Political influence on an infant: the Walter Nash effect

Oral culture has everything to recommend it not least because so much of our personal history and so many of our experiences are enshrined, and thereby perpetuated, in story. For as long as I can remember – and even longer – this simple story was told …

When I was just 11 months old, my parents took me on holiday. That meant they had to take my pram as well, which in turn meant they had to take the little grey truck to cart me and my clutter about. For a night or two, may be more – can’t quite remember now – we stayed at the Fox Glacier Hotel in South Westland. One of the fellow guests was none other than the then Labour opposition leader, Walter Nash.

In typical whimsical, tongue-in-cheek, throwaway manner, my father apparently said to my mother, “Wouldn’t it be funny if we were seated at the same dining table as ‘old Walter’?” Someone must have overheard, because that is exactly what happened! And at that very table, an apparently very genial, well-humoured, child-friendly politician played ‘peep-bow’ through the flowers with me.

End of story? Well, almost, but not entirely.

Every story has a context which, when thoroughly interrogated, delivers  multi-layered, multi-dimensional and multi-coloured understandings. And this one is no exception.

The little grey truck I can actually just remember. In today’s parlance, it would be a ‘ute’. Not quite a Holden or a Ford, but certainly an assertive declaration of my father’s ‘farmer’ occupation. I’ve since checked up: this little grey truck was an International, Series ‘D’ model.  When I saw one of identical pedigree, beautifully restored to immaculate glory on display at a vintage tractor rally a few years ago, I went particularly gooey in the marshmallow portion of my inner person and thought most fondly and romantically of my first holiday, Fox Glacier Hotel, flowers and Walter Nash.

But there’s another level of association with this simple story that pertains to the treatment of eczema.  For those of us then afflicted with such a skin condition, the only known treatment was a hideously greasy, lanolin-based ‘ointment’.  At this point politics and medicine collide. Walter Nash’s  esteemed presence was sufficient to provoke my mother to declare she was not taking a greasy-faced child down to breakfast any more. So, from that point on, there was no more smearing of eczema with greasy ointment. More significantly, from that point on, the eczema simply disappeared. At this point I must now publicly declare my enormous gratitude to the late Sir Walter Nash for healing me of eczema.

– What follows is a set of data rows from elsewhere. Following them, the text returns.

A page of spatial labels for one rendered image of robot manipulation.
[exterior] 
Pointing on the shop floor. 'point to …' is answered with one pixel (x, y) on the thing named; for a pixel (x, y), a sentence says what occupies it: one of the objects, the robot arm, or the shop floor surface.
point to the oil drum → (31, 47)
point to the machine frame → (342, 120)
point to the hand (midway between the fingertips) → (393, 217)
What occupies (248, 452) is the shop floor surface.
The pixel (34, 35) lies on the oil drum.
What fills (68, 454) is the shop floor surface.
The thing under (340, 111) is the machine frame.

Always fired with enthusiasm and passion to share New Zealand’s unique and amazing history, I’ve just reacquainted myself with one of this country’s foundational social historians, the late Keith Sinclair, and his biography of Walter Nash.  Simply titled, “Walter Nash”, and published in 1976 by the Auckland and Oxford university presses, its chapter titles from Nash’s time as Labour Party secretary (1922-32) roughly parallel successive phases and markers in both Nash’s political career and my father’s life.  But that is an altogether different set of stories …

I retain more fond memories of the Fox Glacier Hotel to which we returned some four years later on a family holiday. By then I had a gorgeous, impish and fun-loving younger brother, but our antics of this time are not really the stuff of blogs. As for flowers, they’re best left on the Fox Glacier Hotel dining room table, usefully serving the needs of Walter Nash and me.